Studentenstadt is a student housing complex in Munich, Germany. The complex was built in two stages, from 1961 to 1968 and from 1970 to 1977, and is Germany's largest student housing complex with 2,478 residential units in 14 buildings.

Besides the Olympic Village, it is the second-largest student accommodation managed by the Studentenwerk München. In order to create affordable housing relatively quickly, several "Wohncontainer" similar to mobile homes were set up near the Studentenstadt buildings. Today, more than 2,500 people live in this complex. The streets that run through Studentenstadt are named after the World War II era resistance group, the White Rose. For example, they are named Willi-Graf-Straße, Hans-Leipelt-Straße, and Christoph-Probst-Straße.

== History ==
The concept was first developed by Egon Wiberg, the rector LMU Munich. It was founded by the Studentenwerk München. The Bavarian prime minister Hanns Seidel set aside a parcel of land of about 8 hectares on the border of the English Garden for use by the Studentenwerk München. A series of hearings and meetings took place between the state of Bavaria and Studentenwerk München. At the beginning of the project, the Max Kade Foundation donated 1,000,000 German marks. There was then an architectural competition in 1960. The resulting winner was Ernst Maria Lang, with the architectural company Lang und Pogadl. After that, about 1,500 living spaces were planned in Studentenstadt, and this count was later raised to 2,500 in 1971.

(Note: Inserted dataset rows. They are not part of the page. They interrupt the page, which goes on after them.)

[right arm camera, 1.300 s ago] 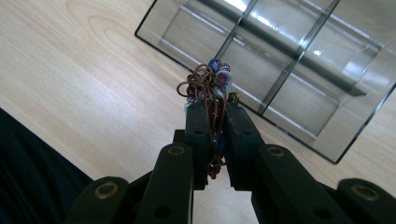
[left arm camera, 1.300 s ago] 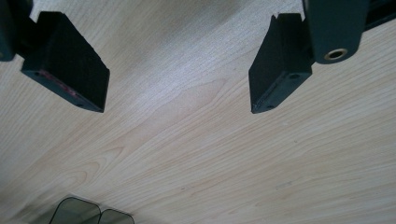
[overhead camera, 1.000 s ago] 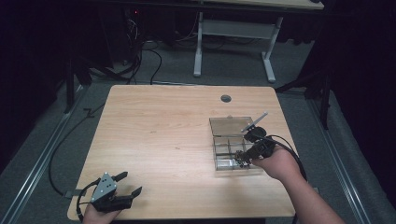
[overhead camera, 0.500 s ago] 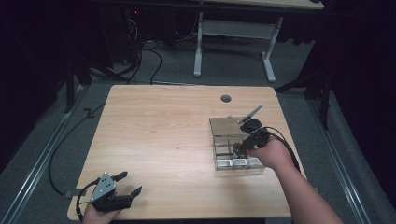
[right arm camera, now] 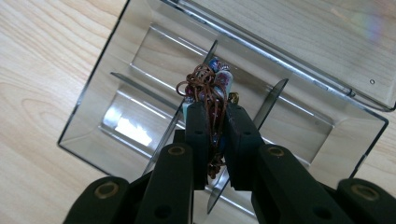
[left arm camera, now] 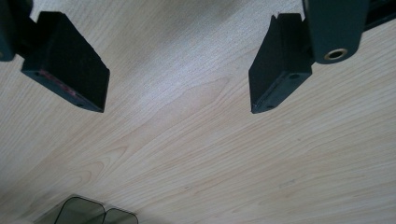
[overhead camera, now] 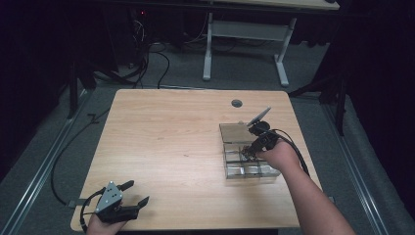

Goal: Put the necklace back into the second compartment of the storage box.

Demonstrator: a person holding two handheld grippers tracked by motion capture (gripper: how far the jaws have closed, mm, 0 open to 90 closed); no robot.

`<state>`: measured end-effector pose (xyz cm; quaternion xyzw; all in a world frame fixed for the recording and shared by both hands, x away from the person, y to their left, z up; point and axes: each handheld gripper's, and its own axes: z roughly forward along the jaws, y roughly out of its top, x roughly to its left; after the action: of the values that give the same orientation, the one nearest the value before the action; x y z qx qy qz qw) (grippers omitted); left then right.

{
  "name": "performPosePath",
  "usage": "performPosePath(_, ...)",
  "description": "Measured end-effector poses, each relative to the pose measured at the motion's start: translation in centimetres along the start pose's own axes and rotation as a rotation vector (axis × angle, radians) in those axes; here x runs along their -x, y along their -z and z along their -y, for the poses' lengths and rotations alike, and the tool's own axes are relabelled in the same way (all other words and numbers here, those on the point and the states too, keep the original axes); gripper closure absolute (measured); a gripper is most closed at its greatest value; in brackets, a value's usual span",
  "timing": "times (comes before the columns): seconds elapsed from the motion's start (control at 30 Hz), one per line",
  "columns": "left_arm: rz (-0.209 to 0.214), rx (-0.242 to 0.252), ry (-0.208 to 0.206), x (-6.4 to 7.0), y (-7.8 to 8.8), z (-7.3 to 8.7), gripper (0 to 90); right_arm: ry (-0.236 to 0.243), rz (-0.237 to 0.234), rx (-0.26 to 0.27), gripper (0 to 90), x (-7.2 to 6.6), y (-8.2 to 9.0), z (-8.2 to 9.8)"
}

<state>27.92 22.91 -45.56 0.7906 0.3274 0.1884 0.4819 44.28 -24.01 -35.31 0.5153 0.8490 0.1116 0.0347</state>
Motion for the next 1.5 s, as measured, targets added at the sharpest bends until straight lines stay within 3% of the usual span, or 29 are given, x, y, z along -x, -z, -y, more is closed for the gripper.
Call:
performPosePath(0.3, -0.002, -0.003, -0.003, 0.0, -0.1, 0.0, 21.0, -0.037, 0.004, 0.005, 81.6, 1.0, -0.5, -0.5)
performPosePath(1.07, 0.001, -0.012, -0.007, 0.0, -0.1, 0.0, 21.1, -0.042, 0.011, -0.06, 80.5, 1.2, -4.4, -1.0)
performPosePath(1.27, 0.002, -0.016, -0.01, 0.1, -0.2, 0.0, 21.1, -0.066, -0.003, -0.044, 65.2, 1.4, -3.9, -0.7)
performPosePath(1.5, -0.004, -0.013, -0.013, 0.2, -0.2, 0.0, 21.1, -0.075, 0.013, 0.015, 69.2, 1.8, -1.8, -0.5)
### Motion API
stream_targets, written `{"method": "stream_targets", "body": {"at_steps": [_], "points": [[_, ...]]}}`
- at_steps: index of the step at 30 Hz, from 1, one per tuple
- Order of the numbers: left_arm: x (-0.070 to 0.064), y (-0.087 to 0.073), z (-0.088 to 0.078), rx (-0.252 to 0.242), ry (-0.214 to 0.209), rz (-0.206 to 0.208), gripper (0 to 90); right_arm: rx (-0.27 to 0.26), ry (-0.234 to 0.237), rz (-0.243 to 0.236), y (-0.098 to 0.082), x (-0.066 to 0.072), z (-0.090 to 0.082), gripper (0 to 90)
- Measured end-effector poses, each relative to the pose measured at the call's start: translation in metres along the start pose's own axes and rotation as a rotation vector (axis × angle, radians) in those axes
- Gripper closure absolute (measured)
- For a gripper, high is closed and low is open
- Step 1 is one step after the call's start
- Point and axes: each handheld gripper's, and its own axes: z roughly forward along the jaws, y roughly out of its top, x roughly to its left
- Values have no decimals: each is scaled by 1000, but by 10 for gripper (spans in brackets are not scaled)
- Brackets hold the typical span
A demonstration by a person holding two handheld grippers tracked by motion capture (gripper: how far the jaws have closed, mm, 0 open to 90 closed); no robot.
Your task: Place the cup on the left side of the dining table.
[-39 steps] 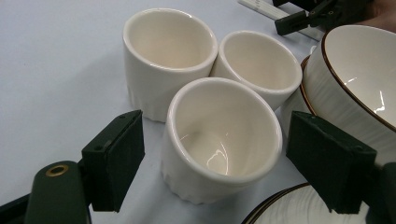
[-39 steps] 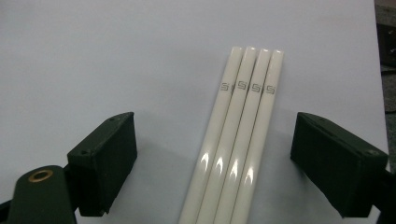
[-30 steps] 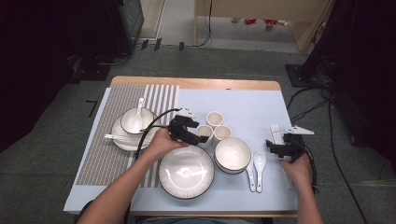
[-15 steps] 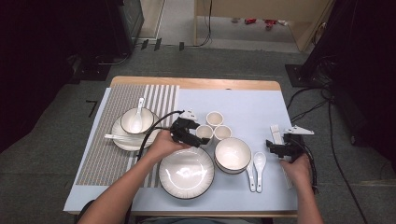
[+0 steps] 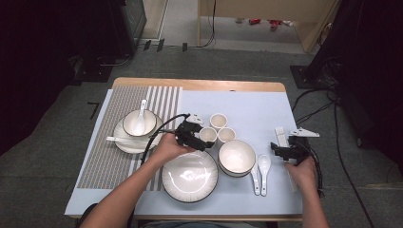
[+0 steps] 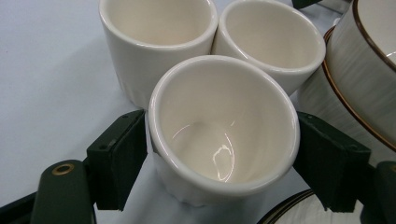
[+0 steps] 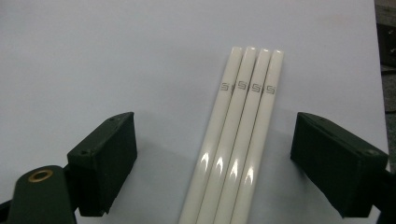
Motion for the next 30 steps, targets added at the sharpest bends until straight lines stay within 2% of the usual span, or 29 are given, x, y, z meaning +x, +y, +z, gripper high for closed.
{"method": "stream_targets", "body": {"at_steps": [3,7,11,16,19,24,30], "points": [[-2,3,4,-4,4,-12,235,0,0,0,0,0,0,141],[-4,5,8,12,27,4,240,0,0,0,0,0,0,141],[-4,4,8,17,27,2,241,0,0,0,0,0,0,141],[-6,3,10,37,42,18,246,0,0,0,0,0,0,141],[-7,4,11,47,60,42,256,0,0,0,0,0,0,142],[-8,4,11,49,66,44,259,0,0,0,0,0,0,141],[-11,4,11,58,85,70,271,0,0,0,0,0,0,141]]}}
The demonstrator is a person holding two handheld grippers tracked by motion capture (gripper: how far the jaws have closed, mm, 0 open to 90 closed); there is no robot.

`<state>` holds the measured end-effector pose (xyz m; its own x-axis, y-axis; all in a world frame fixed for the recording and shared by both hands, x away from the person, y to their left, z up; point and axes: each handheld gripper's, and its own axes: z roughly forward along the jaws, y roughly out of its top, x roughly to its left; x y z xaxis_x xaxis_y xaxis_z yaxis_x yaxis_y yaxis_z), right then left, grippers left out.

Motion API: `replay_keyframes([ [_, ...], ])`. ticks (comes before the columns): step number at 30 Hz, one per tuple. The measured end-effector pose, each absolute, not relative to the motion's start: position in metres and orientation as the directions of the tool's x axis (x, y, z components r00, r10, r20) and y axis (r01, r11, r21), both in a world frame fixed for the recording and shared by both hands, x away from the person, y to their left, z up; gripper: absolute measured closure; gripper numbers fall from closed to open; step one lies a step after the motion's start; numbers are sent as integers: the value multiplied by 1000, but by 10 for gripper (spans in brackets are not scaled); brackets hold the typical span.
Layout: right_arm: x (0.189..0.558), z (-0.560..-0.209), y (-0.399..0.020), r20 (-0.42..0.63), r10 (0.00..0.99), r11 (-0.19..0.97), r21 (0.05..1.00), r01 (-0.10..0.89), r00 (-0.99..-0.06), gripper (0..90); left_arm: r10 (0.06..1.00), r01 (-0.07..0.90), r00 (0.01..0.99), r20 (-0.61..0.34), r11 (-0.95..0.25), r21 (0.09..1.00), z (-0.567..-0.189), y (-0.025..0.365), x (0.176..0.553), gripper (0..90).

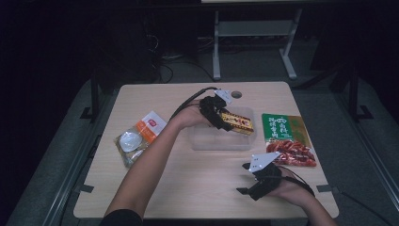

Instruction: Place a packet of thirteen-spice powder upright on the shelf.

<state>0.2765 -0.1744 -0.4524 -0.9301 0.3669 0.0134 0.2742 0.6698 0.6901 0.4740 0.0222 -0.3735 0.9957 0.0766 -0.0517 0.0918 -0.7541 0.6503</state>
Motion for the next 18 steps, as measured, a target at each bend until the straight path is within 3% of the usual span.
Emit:
replay_keyframes([
  [18, 276, -453, -174, 24, 371, 664, 692, 283, -928, 138, 74, 83, 996, -42, -718, 691, -359, 18, 477, 310],
])
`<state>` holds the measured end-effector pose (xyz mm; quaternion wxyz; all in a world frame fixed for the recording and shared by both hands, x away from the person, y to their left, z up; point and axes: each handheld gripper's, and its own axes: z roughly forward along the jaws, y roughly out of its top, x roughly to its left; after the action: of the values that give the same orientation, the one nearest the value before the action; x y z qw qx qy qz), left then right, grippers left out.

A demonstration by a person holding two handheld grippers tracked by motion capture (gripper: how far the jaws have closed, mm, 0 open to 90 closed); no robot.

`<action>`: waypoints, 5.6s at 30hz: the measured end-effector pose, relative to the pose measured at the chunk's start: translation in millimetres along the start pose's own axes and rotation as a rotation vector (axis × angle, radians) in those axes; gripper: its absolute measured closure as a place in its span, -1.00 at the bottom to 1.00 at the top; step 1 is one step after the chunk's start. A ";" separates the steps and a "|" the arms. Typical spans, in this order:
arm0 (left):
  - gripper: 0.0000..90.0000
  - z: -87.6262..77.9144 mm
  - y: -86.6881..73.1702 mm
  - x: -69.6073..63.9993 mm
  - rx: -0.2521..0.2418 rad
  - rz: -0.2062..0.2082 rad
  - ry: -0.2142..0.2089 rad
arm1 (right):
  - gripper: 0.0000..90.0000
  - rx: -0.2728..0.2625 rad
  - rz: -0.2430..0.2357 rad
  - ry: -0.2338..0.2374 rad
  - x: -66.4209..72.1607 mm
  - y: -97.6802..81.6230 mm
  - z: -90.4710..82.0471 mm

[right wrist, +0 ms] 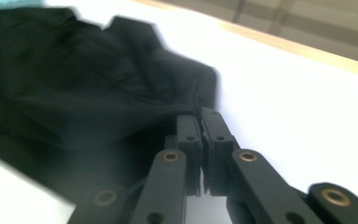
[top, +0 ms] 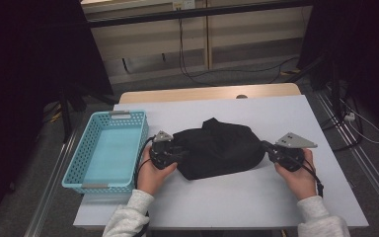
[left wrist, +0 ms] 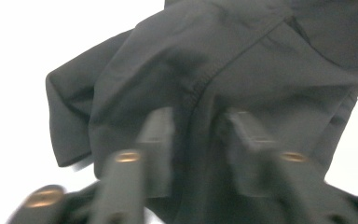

Construction began in 1961, and Studentenstadt was built in four stages. In the first stage, between 1961 and 1963, Houses 1-6 were built. In the second, between 1966 and 1968, Houses 7 and 8 were built. In the third, between 1971 and 1973, Houses 9 and 10 were built. Finally, in the final stage, the last four houses were built between 1974 and 1975. A few of these houses are named, mostly after those who supported construction. In 1975, a children's nursery was opened, and the Hans-Scholl-Halle was built between 1976 and 1977. The U-Bahn station at Studentenstadt opened on October 19, 1971, when 8 of the 14 houses had been completed.

== The Residences ==
The Studentenstadt has two primary areas: "Altstadt" (old city), consisting of several two-to-three floor buildings plus two 9-floor towers, and "Neustadt" (new city), where students live in 7-to-20 floor towers.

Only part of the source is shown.